This chapter is sort of an integrated sequel to Sounds and Brute Neighbors, set in winter.

Winter animals Thoreau would see or hear included fox and their persistent hounds, owl, squirrel, blue jay, chicadee, mice, partridge, wild cat, and rabbit. Deer, bear, and moose were rare, having been over-hunted. Remember the surrounding forests had been heavily harvested by Thoreau’s time. Their restoration has also helped replenish animal populations.

Thoreau mentions “the quite familiar” squirrels running over his shoes. Here is an account from a visitor one day.

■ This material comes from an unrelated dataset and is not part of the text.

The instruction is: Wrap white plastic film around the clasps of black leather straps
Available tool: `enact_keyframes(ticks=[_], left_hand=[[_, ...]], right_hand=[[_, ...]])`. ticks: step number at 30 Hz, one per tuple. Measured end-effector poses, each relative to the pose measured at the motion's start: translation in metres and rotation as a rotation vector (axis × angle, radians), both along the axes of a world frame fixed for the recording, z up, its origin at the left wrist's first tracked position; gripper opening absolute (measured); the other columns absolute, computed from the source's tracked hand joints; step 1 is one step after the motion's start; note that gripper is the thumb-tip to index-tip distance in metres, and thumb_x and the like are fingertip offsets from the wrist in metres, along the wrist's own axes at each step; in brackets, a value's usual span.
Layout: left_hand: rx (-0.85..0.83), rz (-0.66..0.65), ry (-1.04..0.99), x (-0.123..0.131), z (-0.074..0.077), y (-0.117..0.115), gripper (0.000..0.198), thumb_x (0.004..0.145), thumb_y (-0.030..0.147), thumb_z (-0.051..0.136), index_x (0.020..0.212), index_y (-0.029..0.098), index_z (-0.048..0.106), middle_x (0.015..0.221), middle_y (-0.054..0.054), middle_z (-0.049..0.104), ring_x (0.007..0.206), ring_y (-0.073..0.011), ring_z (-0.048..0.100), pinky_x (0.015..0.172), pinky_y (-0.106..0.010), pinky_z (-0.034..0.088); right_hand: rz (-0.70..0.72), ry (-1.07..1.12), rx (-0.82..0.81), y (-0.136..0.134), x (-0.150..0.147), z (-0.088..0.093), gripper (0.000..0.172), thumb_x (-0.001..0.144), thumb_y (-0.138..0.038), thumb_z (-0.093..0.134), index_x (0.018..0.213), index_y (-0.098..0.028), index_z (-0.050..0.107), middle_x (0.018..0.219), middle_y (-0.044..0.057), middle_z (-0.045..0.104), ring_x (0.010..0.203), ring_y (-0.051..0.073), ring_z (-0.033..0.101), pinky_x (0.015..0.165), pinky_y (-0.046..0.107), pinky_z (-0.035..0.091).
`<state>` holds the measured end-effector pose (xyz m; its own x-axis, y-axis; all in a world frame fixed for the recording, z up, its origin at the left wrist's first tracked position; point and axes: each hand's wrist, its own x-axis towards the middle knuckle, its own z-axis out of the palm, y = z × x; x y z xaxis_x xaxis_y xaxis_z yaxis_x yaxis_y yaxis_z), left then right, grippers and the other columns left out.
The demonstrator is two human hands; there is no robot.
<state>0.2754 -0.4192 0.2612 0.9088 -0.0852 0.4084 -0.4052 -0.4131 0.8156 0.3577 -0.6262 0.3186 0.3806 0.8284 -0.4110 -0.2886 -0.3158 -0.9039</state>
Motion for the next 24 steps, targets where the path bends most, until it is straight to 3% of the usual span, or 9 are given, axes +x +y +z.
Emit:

He was talking to Mr. Alcott of the wild flowers in Walden woods when, suddenly stopping, he said: “Keep very still and I will show you my family.” Stepping quickly outside the cabin door, he gave a low and curious whistle; immediately a woodchuck came running towards him from a nearby burrow. With varying note, yet still low and strange, a pair of gray squirrels were summoned and approached him fearlessly. With still another note several birds, including two crows, flew towards him, one of the crows nestling upon his shoulder…..He fed them all from his hand, taking food from his pocket, and petted them gently…and then dismissed them by different whistling, always strange and low and short, each little wild thing departing instantly at hearing its special signal.

So, yes, another chapter on animals and their behaviors. We can perhaps appreciate it from someone who closely observed and admired them.

What is a country without rabbits and partridges? They are among the most simple and indigenous animal products; ancient and venerable families known to antiquity as to modern times; of the very hue and substance of Nature….


Cramer, Jeffery. Walden, A Fully Annotated Edition. New Haven: Yale University Press. 2004.
Willis, Frederick Llewellyn Hovey. Alcott Memoirs. qtd. in Cramer p. 148.